### TASK GOAL
In the data, extract each line that holds the string "woman".

### RECORDS

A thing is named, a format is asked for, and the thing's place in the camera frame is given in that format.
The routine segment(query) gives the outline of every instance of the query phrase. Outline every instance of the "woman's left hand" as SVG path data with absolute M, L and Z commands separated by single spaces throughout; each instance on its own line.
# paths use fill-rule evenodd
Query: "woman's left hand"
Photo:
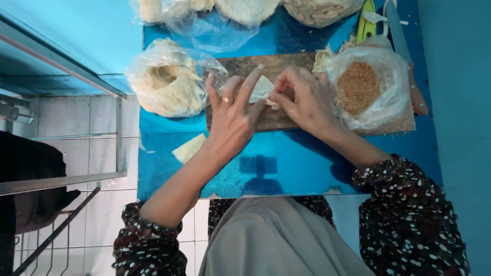
M 240 153 L 254 135 L 257 119 L 266 101 L 260 100 L 248 109 L 246 106 L 257 81 L 263 75 L 263 69 L 264 66 L 259 65 L 245 80 L 238 76 L 229 79 L 222 88 L 222 97 L 215 88 L 213 73 L 206 80 L 213 118 L 210 135 L 202 148 L 217 157 L 222 166 Z

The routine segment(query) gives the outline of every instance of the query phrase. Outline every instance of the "dark polka dot shirt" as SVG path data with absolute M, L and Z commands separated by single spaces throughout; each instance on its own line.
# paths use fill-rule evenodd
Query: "dark polka dot shirt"
M 392 156 L 393 160 L 360 168 L 353 175 L 355 187 L 372 191 L 359 208 L 363 261 L 376 275 L 470 275 L 452 203 L 416 164 Z M 294 199 L 332 224 L 323 196 Z M 209 235 L 234 201 L 210 201 Z M 182 223 L 169 229 L 145 221 L 138 215 L 142 204 L 123 208 L 125 228 L 114 241 L 116 274 L 185 275 L 187 259 L 177 241 Z

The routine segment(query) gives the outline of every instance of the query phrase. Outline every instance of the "plastic bag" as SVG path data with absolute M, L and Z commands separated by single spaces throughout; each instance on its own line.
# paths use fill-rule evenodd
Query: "plastic bag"
M 394 53 L 390 41 L 377 35 L 334 56 L 330 49 L 319 51 L 313 72 L 327 72 L 337 88 L 338 78 L 353 62 L 365 62 L 373 68 L 381 79 L 381 95 L 357 116 L 344 111 L 336 97 L 333 101 L 335 115 L 351 130 L 364 136 L 414 130 L 408 62 Z
M 184 47 L 216 54 L 235 51 L 255 36 L 261 22 L 274 13 L 280 0 L 130 0 L 130 3 L 146 25 L 164 25 L 172 39 Z
M 206 107 L 203 76 L 213 72 L 222 87 L 227 70 L 213 57 L 181 48 L 170 38 L 154 40 L 124 72 L 141 106 L 164 117 L 189 117 Z
M 288 13 L 300 23 L 323 28 L 361 9 L 364 0 L 285 0 Z

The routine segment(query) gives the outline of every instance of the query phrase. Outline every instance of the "metal rack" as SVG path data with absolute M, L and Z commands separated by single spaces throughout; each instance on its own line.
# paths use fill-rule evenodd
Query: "metal rack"
M 63 54 L 61 51 L 50 46 L 46 42 L 38 39 L 34 35 L 26 32 L 17 24 L 7 19 L 6 17 L 0 15 L 0 40 L 54 66 L 61 71 L 97 88 L 101 91 L 115 97 L 116 101 L 116 132 L 113 133 L 98 133 L 98 134 L 87 134 L 87 135 L 71 135 L 71 136 L 57 136 L 57 137 L 44 137 L 44 138 L 32 138 L 32 140 L 45 140 L 45 139 L 70 139 L 70 138 L 86 138 L 86 137 L 115 137 L 116 138 L 116 171 L 107 173 L 98 173 L 90 175 L 79 175 L 79 176 L 66 176 L 66 177 L 56 177 L 56 178 L 46 178 L 46 179 L 36 179 L 36 180 L 26 180 L 26 181 L 15 181 L 0 183 L 0 196 L 24 193 L 30 191 L 37 191 L 43 189 L 50 189 L 56 187 L 63 187 L 72 184 L 86 183 L 101 181 L 106 179 L 121 178 L 127 176 L 127 171 L 123 168 L 123 157 L 122 157 L 122 100 L 126 100 L 126 94 L 122 91 L 116 89 L 115 87 L 109 85 L 108 83 L 101 80 L 97 74 L 92 72 L 90 69 L 79 64 L 72 58 Z M 12 98 L 12 97 L 2 97 L 4 102 L 17 102 L 18 104 L 26 104 L 26 101 Z M 7 124 L 7 127 L 11 130 L 12 124 Z M 46 249 L 53 240 L 63 231 L 64 228 L 70 227 L 70 222 L 73 218 L 82 210 L 87 203 L 93 199 L 93 197 L 100 191 L 99 183 L 98 187 L 88 195 L 88 197 L 74 210 L 69 211 L 68 218 L 61 223 L 61 225 L 55 229 L 53 223 L 53 233 L 41 244 L 39 245 L 39 231 L 37 232 L 37 249 L 32 253 L 24 262 L 24 235 L 22 235 L 22 249 L 21 249 L 21 262 L 22 264 L 13 272 L 12 275 L 18 276 L 24 272 L 27 267 L 36 261 L 37 268 L 37 258 L 41 252 Z M 51 252 L 51 265 L 53 265 L 53 247 Z M 69 265 L 68 255 L 67 255 L 67 268 Z

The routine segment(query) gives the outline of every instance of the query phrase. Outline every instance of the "knife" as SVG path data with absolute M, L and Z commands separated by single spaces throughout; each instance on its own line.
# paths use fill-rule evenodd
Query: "knife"
M 428 106 L 414 80 L 414 63 L 409 54 L 408 45 L 401 26 L 401 20 L 399 19 L 396 6 L 392 0 L 389 0 L 387 3 L 387 21 L 389 23 L 392 42 L 394 43 L 396 53 L 402 56 L 409 64 L 409 91 L 411 94 L 412 109 L 417 115 L 426 115 L 428 114 Z

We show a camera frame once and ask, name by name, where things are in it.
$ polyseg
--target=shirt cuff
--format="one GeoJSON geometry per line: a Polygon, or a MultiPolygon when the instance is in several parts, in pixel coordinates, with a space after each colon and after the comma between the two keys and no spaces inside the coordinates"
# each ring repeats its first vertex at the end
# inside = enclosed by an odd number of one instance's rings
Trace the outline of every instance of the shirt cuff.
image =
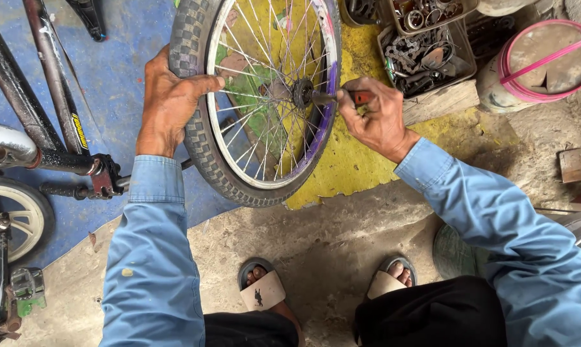
{"type": "Polygon", "coordinates": [[[453,157],[449,153],[426,138],[421,138],[393,172],[419,193],[423,193],[452,163],[453,157]]]}
{"type": "Polygon", "coordinates": [[[181,165],[161,156],[134,159],[128,202],[186,202],[181,165]]]}

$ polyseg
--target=wooden block
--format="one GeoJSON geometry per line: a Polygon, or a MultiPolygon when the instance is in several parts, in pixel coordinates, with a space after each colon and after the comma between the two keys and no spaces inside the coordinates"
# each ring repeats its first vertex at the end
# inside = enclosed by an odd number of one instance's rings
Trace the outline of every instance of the wooden block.
{"type": "Polygon", "coordinates": [[[404,124],[425,122],[478,105],[476,83],[476,80],[468,80],[404,101],[404,124]]]}
{"type": "Polygon", "coordinates": [[[558,154],[562,183],[581,181],[581,149],[571,149],[558,154]]]}

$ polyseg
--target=man's left hand
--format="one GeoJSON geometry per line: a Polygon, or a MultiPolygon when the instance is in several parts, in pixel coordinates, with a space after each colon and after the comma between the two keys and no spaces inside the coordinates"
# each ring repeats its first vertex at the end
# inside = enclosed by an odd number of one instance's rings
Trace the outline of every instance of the man's left hand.
{"type": "Polygon", "coordinates": [[[198,75],[180,79],[168,68],[169,45],[145,65],[145,105],[136,140],[136,155],[172,158],[186,136],[186,123],[198,98],[224,88],[224,78],[198,75]]]}

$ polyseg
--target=black pants
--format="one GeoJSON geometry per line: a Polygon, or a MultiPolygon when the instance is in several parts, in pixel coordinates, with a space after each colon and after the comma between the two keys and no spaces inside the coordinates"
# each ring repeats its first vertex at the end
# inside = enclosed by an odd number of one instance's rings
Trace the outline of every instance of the black pants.
{"type": "MultiPolygon", "coordinates": [[[[496,292],[484,279],[456,279],[399,289],[360,304],[355,332],[366,347],[506,346],[496,292]]],[[[205,315],[205,346],[296,347],[295,327],[272,312],[205,315]]]]}

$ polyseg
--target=bicycle wheel
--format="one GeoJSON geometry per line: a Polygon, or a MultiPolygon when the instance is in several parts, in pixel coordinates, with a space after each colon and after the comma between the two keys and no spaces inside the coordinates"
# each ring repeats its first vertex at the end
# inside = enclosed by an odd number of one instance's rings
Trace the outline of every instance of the bicycle wheel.
{"type": "Polygon", "coordinates": [[[310,176],[337,105],[313,91],[340,82],[336,0],[182,0],[170,68],[225,78],[186,126],[184,144],[205,180],[243,206],[286,200],[310,176]]]}
{"type": "Polygon", "coordinates": [[[24,264],[46,244],[55,229],[55,215],[48,200],[34,188],[0,177],[0,212],[12,221],[8,262],[24,264]]]}

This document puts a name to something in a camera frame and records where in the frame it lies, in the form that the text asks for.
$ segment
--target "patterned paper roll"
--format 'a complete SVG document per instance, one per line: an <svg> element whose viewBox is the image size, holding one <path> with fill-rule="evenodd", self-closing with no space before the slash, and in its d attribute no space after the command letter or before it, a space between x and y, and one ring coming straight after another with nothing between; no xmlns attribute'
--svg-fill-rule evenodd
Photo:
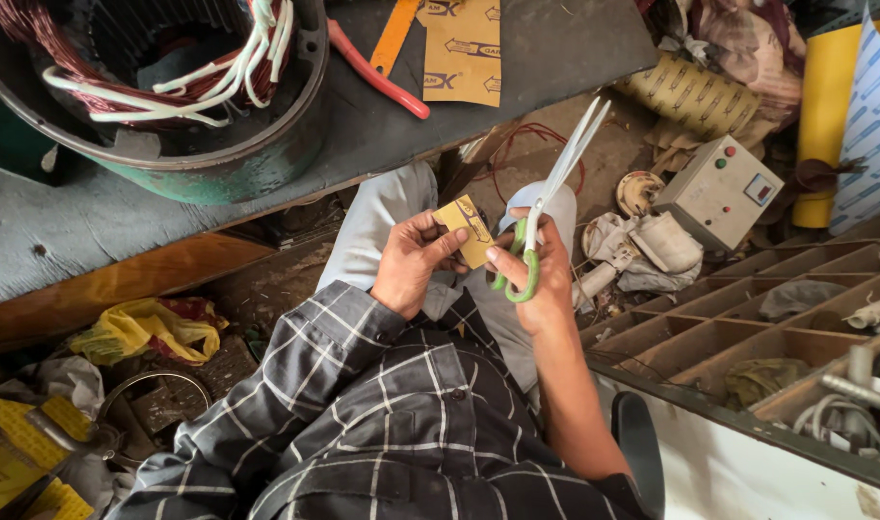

### RESPONSE
The routine segment(query) gives the outline of every instance of the query phrase. Outline every instance of the "woman's left hand" as SVG path data with absolute M, L and Z commands separated by single spaces throughout; each instance on its own line.
Query: "woman's left hand"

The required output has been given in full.